Once you've done this, suddenly all the mail that goes through your mail-server is spam filtered, and virus checked. Mail that looks likely to be spam, or that contains a virus is stopped and held in a quarantine queue, the rest are sent to the user, possibly with a spam header added to indicate a score representing how likely to be spam they are. The quarantine queue is a systemwide collection of messages which, for one reason or another, weren't appropriate to deliver to the user - this will be normally as they are either suspected to contain viruses or spam.

If the filters supplied with PerlMx aren't to your tastes, then it comes supplied with an extension API, and extensive documentation and samples to allow you to write your own.

While testing PerlMx, I never managed to bounce or accidentally lose my e-mail - I made many configuration errors, which meant mail wasn't processed and a lot of stuff was somewhat over-enthusiastically marked as spam when it was actually valid. But as far as I can tell, nothing bounced or disappeared into the system - this is pretty impressive, as when configuring most new bits of e-mail I usually manage to delete everything I send to it in the first few attempts, or, worse, make myself look stupid by sending errors back to random people unfortunate enough to be on the same mailing list as me.

Mail::Audit

Mail::Audit is very different from PerlMx. For starters, once you've installed it, by default it doesn't do anything. Mail::Audit is just a Perl module - it's a powerful tool for implementing mail filters, but mostly you have to write them yourself. PerlMx ships with spam filtering and virus checking configured by default, Mail::Audit provides duplicate killing, a mailing list processing module (based on Mail::ListDetector), and a few simple spam filtering options based on Realtime Blackhole Lists or Vipul's Razor.

Mail::Audit is not designed to be used with an entire mail-server in the same way as PerlMx. Instead, it allows you to easily write little e-mail filter programs that can be triggered from the .forward file of a particular user. Mail::Audit can be easily configured and used on a per-user basis, whereas PerlMx takes over an entire mail-server and is an all-or-nothing choice.

The default Mail::Audit configuration starts one Perl process for each mail handled - normally this won't be a problem, but if you're processing large volumes of mail, or have a system which is already at or near capacity, it may be enough to tip the balance and cause performance problems (Translation: Long ago I installed Mail::Audit on an old, spare machine I was using as a mail-server, received 200 e-mails in less than a minute, and spent quite a while waiting for the system to stop gazing at its navel and start responding to the outside world again).
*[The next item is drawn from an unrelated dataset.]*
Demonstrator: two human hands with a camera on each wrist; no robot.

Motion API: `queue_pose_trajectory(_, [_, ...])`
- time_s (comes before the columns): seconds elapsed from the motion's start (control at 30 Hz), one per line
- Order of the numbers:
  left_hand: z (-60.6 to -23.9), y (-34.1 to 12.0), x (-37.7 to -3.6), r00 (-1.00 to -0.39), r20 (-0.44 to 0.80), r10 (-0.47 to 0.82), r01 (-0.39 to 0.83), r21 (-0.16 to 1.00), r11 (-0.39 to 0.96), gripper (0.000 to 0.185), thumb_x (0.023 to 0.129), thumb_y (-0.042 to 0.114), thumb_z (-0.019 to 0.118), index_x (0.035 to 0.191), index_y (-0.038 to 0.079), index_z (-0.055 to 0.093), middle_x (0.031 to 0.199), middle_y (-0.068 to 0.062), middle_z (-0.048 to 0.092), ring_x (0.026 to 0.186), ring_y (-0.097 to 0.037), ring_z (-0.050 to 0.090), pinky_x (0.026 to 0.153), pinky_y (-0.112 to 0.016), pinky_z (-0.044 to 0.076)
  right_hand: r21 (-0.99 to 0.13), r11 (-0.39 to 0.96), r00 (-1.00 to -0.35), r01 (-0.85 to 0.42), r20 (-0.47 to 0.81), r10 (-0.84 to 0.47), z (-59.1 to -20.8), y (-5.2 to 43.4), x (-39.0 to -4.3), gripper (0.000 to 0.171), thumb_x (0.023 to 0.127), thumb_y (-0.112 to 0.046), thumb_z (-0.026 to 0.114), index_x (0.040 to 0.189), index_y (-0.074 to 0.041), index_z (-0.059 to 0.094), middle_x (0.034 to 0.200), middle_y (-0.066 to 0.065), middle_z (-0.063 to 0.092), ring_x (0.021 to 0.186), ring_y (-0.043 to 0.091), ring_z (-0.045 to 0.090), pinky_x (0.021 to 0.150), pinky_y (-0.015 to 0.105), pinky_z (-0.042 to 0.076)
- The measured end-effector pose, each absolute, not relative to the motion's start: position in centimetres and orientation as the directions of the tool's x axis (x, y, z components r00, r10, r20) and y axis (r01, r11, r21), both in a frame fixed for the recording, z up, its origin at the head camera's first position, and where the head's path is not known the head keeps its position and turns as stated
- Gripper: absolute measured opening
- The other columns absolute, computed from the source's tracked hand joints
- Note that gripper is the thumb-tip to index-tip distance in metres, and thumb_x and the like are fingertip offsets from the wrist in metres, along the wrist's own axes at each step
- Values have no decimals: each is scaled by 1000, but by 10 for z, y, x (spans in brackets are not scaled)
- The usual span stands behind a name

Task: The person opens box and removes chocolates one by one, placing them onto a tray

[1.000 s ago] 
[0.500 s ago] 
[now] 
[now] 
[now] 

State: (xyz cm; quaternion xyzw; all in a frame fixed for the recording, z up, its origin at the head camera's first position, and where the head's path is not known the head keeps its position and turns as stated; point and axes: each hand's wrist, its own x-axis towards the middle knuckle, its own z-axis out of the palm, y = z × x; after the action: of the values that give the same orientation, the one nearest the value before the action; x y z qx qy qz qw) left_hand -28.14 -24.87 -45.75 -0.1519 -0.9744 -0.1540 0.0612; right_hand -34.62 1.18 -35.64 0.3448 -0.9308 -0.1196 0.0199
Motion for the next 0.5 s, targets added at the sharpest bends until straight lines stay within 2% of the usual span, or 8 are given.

If your mail comes to you via POP3, or can be made to do so (possibly by installing a POP3 daemon if you do not have one already), then a simple script supplied with Mail::Audit called popread provides a base you can use to feed articles from a POP3 server into Mail::Audit in a single Perl process, improving performance. I didn't do this myself, as I wanted to use what appeared to be the 'recommended' approach to Mail::Audit setup - the one that is, if not actively promoted in the documentation, most strongly suggested by it, of running a Mail::Audit script from a user's .forward file.

A popular Mail::Audit addition is SpamAssassin (the same codebase as PerlMx's mail processing is loosely based on) - this comes as a Mail::Audit plugin, among other forms.

Mail::Audit makes it easy to write mail filters that work on a per-user basis, whereas PerlMx by default applies to all mail processed on a given mailserver.

If you wanted to install Mail::Audit systemwide, then many mail-servers (such as exim) provide a way to configure a custom local delivery agent on flexible criteria. For example, this article provides some documentation on how to do this with exim.